■ Task statement ■
Every line of the data below should be printed exactly. Nothing may be dropped.

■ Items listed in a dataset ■
■ ■ ■ ■ ■ ■ ■
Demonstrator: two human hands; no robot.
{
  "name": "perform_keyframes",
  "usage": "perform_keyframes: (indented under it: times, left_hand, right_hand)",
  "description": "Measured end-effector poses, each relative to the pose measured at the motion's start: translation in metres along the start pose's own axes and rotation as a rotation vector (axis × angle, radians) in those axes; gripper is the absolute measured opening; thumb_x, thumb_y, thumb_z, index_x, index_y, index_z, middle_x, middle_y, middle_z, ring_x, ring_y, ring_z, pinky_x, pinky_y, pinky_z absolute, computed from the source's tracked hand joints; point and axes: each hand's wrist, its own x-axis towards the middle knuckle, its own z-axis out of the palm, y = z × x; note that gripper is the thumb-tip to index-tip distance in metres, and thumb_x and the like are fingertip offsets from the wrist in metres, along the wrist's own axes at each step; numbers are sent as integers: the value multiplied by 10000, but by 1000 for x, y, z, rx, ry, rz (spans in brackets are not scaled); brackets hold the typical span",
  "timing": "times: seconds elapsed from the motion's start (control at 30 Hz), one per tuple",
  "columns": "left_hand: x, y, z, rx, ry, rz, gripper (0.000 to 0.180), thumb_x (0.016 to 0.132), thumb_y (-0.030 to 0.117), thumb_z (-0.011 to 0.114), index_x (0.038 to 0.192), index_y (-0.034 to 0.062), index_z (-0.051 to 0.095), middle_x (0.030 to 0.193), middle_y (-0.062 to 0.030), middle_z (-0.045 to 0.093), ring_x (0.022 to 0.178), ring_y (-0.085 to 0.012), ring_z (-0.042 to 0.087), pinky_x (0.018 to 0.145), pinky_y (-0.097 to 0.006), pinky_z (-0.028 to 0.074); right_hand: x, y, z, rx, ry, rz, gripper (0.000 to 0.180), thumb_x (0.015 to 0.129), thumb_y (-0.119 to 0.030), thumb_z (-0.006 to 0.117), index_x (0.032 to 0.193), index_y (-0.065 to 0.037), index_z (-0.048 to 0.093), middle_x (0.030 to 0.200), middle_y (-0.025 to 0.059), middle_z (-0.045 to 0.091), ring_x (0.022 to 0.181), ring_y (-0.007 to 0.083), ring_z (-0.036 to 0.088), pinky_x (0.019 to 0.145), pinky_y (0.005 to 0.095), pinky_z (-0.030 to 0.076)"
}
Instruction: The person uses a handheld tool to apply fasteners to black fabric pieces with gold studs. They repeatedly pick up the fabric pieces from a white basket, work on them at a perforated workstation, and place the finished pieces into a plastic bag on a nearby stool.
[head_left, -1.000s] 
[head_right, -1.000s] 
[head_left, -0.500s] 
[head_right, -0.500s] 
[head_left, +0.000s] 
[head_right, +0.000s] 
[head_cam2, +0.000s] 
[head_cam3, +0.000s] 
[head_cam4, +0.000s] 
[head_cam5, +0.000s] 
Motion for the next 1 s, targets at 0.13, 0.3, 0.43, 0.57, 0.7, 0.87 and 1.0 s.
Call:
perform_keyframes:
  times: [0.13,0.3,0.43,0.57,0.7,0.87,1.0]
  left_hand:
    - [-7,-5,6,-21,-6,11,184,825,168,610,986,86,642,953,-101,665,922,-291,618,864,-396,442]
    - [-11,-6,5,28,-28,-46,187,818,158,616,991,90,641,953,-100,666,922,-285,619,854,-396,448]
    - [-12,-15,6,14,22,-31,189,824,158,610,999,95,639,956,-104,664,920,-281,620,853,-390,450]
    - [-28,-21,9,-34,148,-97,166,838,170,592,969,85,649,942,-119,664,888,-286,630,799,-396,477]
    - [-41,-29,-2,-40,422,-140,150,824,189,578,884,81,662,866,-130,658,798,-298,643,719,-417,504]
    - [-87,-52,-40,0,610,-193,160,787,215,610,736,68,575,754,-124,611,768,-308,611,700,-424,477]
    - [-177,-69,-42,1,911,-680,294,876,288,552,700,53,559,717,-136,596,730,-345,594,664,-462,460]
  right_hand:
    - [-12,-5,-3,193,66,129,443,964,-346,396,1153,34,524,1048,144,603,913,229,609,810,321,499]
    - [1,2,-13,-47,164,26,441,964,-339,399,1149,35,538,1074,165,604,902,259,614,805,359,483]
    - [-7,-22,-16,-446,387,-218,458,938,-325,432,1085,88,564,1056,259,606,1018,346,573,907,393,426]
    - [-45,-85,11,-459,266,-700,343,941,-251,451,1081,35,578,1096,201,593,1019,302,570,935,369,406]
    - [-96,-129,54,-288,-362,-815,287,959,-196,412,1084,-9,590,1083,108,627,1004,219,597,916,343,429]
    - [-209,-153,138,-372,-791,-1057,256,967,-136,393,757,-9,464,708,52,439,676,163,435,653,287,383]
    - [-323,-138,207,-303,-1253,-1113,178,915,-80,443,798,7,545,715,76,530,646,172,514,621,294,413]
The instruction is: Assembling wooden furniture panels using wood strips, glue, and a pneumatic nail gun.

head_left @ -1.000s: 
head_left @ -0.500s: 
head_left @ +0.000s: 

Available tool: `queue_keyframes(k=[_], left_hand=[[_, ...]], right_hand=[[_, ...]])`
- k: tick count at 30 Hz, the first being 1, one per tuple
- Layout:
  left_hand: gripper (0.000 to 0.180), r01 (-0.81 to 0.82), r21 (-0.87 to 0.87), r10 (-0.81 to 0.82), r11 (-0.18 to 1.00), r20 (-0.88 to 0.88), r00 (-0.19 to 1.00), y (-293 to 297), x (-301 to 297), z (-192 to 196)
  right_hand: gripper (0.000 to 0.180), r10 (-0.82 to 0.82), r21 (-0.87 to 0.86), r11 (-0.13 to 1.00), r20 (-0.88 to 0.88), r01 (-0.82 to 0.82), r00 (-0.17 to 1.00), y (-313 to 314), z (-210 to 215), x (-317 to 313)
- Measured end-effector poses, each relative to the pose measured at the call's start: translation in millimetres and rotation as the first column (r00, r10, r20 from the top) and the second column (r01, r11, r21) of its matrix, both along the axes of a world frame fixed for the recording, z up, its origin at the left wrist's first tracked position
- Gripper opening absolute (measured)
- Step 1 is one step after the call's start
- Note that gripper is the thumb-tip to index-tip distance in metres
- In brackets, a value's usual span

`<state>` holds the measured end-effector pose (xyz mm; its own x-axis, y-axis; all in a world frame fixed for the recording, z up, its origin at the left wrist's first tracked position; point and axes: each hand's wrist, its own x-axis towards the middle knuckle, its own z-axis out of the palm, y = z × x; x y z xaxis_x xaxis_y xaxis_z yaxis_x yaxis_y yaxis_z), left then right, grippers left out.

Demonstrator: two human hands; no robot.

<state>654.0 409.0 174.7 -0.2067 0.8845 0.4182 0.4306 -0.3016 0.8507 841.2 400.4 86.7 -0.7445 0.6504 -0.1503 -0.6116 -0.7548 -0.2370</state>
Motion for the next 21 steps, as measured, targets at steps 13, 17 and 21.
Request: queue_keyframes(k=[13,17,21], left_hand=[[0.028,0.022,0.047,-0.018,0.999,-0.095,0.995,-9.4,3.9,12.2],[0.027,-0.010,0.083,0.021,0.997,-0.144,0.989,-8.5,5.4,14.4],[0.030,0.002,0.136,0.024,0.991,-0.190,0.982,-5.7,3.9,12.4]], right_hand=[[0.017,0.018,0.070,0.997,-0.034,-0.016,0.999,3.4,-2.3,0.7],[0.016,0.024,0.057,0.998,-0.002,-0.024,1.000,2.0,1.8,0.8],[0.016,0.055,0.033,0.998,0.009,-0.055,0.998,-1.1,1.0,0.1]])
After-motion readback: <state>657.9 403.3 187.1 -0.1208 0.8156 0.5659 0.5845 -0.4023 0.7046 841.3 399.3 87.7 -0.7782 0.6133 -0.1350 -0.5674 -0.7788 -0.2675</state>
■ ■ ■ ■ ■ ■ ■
■ Exercise output ■
Demonstrator: two human hands; no robot.
{
  "name": "perform_keyframes",
  "usage": "perform_keyframes: (indented under it: times, left_hand, right_hand)",
  "description": "Measured end-effector poses, each relative to the pose measured at the motion's start: translation in metres along the start pose's own axes and rotation as a rotation vector (axis × angle, radians) in those axes; gripper is the absolute measured opening; thumb_x, thumb_y, thumb_z, index_x, index_y, index_z, middle_x, middle_y, middle_z, ring_x, ring_y, ring_z, pinky_x, pinky_y, pinky_z absolute, computed from the source's tracked hand joints; point and axes: each hand's wrist, its own x-axis towards the middle knuckle, its own z-axis out of the palm, y = z × x; note that gripper is the thumb-tip to index-tip distance in metres, and thumb_x and the like are fingertip offsets from the wrist in metres, along the wrist's own axes at each step; numbers are sent as integers: the value multiplied by 10000, but by 1000 for x, y, z, rx, ry, rz (spans in brackets are not scaled); brackets hold the typical span",
  "timing": "times: seconds elapsed from the motion's start (control at 30 Hz), one per tuple",
  "columns": "left_hand: x, y, z, rx, ry, rz, gripper (0.000 to 0.180), thumb_x (0.016 to 0.132), thumb_y (-0.030 to 0.117), thumb_z (-0.011 to 0.114), index_x (0.038 to 0.192), index_y (-0.034 to 0.062), index_z (-0.051 to 0.095), middle_x (0.030 to 0.193), middle_y (-0.062 to 0.030), middle_z (-0.045 to 0.093), ring_x (0.022 to 0.178), ring_y (-0.085 to 0.012), ring_z (-0.042 to 0.087), pinky_x (0.018 to 0.145), pinky_y (-0.097 to 0.006), pinky_z (-0.028 to 0.074); right_hand: x, y, z, rx, ry, rz, gripper (0.000 to 0.180), thumb_x (0.015 to 0.129), thumb_y (-0.119 to 0.030), thumb_z (-0.006 to 0.117), index_x (0.032 to 0.193), index_y (-0.065 to 0.037), index_z (-0.048 to 0.093), middle_x (0.030 to 0.200), middle_y (-0.025 to 0.059), middle_z (-0.045 to 0.091), ring_x (0.022 to 0.181), ring_y (-0.007 to 0.083), ring_z (-0.036 to 0.088), pinky_x (0.019 to 0.145), pinky_y (0.005 to 0.095), pinky_z (-0.030 to 0.076)"
}
Instruction: The person uses a handheld tool to apply fasteners to black fabric pieces with gold studs. They repeatedly pick up the fabric pieces from a white basket, work on them at a perforated workstation, and place the finished pieces into a plastic bag on a nearby stool.
[head_left, -1.000s] 
[head_right, -1.000s] 
[head_left, -0.500s] 
[head_right, -0.500s] 
[head_left, +0.000s] 
[head_right, +0.000s] 
[head_cam2, +0.000s] 
[head_cam3, +0.000s] 
[head_cam4, +0.000s] 
[head_cam5, +0.000s] 
Motion for the next 1 s, targets at 0.13, 0.3, 0.43, 0.57, 0.7, 0.87 and 1.0 s.
Call:
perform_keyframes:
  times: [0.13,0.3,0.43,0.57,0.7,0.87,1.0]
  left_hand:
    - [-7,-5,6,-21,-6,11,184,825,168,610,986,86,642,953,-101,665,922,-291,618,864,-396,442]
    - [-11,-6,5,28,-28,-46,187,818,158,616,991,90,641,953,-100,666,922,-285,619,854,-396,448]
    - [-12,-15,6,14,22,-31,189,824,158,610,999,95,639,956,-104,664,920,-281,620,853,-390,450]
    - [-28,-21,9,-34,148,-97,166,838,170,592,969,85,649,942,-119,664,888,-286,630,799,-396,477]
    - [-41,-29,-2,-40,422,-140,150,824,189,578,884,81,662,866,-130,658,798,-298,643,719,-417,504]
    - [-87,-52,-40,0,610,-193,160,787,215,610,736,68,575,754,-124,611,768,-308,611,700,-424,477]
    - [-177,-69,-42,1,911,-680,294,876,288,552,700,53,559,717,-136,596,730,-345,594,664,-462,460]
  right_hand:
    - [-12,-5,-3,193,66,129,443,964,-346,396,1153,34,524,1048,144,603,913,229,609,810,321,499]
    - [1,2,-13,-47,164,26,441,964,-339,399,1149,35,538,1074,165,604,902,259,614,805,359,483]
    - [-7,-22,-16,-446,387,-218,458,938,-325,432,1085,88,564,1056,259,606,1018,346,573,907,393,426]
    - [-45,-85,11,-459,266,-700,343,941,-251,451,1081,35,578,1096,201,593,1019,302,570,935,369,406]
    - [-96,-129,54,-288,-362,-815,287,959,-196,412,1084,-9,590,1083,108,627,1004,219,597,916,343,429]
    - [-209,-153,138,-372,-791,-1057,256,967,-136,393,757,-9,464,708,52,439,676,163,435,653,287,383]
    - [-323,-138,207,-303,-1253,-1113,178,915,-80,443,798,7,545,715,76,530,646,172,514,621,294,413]
The instruction is: Assembling wooden furniture panels using wood strips, glue, and a pneumatic nail gun.

head_left @ -1.000s: 
head_left @ -0.500s: 
head_left @ +0.000s: 

Available tool: `queue_keyframes(k=[_], left_hand=[[_, ...]], right_hand=[[_, ...]])`
- k: tick count at 30 Hz, the first being 1, one per tuple
- Layout:
  left_hand: gripper (0.000 to 0.180), r01 (-0.81 to 0.82), r21 (-0.87 to 0.87), r10 (-0.81 to 0.82), r11 (-0.18 to 1.00), r20 (-0.88 to 0.88), r00 (-0.19 to 1.00), y (-293 to 297), x (-301 to 297), z (-192 to 196)
  right_hand: gripper (0.000 to 0.180), r10 (-0.82 to 0.82), r21 (-0.87 to 0.86), r11 (-0.13 to 1.00), r20 (-0.88 to 0.88), r01 (-0.82 to 0.82), r00 (-0.17 to 1.00), y (-313 to 314), z (-210 to 215), x (-317 to 313)
- Measured end-effector poses, each relative to the pose measured at the call's start: translation in millimetres and rotation as the first column (r00, r10, r20 from the top) and the second column (r01, r11, r21) of its matrix, both along the axes of a world frame fixed for the recording, z up, its origin at the left wrist's first tracked position
- Gripper opening absolute (measured)
- Step 1 is one step after the call's start
- Note that gripper is the thumb-tip to index-tip distance in metres
- In brackets, a value's usual span

`<state>` holds the measured end-effector pose (xyz mm; its own x-axis, y-axis; all in a world frame fixed for the recording, z up, its origin at the left wrist's first tracked position; point and axes: each hand's wrist, its own x-axis towards the middle knuckle, its own z-axis out of the palm, y = z × x; x y z xaxis_x xaxis_y xaxis_z yaxis_x yaxis_y yaxis_z), left then right, grippers left out.

Demonstrator: two human hands; no robot.

<state>654.0 409.0 174.7 -0.2067 0.8845 0.4182 0.4306 -0.3016 0.8507 841.2 400.4 86.7 -0.7445 0.6504 -0.1503 -0.6116 -0.7548 -0.2370</state>
Motion for the next 21 steps, as measured, targets at steps 13, 17 and 21.
Request: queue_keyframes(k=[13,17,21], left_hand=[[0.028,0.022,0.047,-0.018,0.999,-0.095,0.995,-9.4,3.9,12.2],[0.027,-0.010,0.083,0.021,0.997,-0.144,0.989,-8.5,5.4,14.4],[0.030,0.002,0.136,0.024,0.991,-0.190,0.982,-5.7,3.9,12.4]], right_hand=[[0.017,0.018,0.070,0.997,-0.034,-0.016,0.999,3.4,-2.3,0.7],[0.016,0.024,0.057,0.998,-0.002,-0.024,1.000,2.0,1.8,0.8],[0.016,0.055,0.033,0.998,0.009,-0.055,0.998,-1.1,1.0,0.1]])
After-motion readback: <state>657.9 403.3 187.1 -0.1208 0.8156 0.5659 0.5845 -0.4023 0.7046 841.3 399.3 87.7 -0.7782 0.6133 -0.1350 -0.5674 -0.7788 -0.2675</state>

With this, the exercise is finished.